Segment Start: SUPPLIED MATERIAL

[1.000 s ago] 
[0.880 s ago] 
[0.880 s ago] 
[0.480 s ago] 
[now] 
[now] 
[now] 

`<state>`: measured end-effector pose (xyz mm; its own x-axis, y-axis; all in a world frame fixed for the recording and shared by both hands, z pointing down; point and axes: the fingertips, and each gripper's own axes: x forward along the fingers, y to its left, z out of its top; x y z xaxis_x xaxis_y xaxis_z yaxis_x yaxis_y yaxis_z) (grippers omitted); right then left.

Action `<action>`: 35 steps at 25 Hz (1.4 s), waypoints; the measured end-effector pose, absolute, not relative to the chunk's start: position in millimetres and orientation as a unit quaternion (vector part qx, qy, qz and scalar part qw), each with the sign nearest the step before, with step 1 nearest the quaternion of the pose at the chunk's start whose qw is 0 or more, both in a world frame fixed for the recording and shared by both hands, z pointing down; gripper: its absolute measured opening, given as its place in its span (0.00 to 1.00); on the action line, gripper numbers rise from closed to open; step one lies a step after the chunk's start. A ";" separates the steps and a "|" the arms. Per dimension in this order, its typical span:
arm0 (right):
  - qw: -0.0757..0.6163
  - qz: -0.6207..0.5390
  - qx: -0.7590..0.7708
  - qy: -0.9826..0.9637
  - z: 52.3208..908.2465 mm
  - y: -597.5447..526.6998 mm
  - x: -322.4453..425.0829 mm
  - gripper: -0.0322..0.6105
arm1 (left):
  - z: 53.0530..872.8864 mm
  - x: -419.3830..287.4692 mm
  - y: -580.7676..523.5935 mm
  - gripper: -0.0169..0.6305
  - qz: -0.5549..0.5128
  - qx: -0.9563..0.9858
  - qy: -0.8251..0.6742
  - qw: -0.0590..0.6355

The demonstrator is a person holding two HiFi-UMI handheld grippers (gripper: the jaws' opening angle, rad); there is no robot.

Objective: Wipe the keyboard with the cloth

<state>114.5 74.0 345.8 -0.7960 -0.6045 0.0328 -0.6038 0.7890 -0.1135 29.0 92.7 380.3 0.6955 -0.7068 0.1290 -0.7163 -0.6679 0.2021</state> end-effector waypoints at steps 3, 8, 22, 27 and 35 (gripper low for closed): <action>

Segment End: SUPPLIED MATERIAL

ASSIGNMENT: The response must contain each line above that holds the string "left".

TASK RESPONSE:
`<state>`: measured end-effector pose (xyz mm; its own x-axis, y-axis; all in a world frame fixed for the recording and shared by both hands, z pointing down; point and axes: the fingertips, and each gripper's own axes: x forward along the fingers, y to its left, z out of its top; x y z xaxis_x xaxis_y xaxis_z yaxis_x yaxis_y yaxis_z) (grippers omitted); right then left.
arm1 (left):

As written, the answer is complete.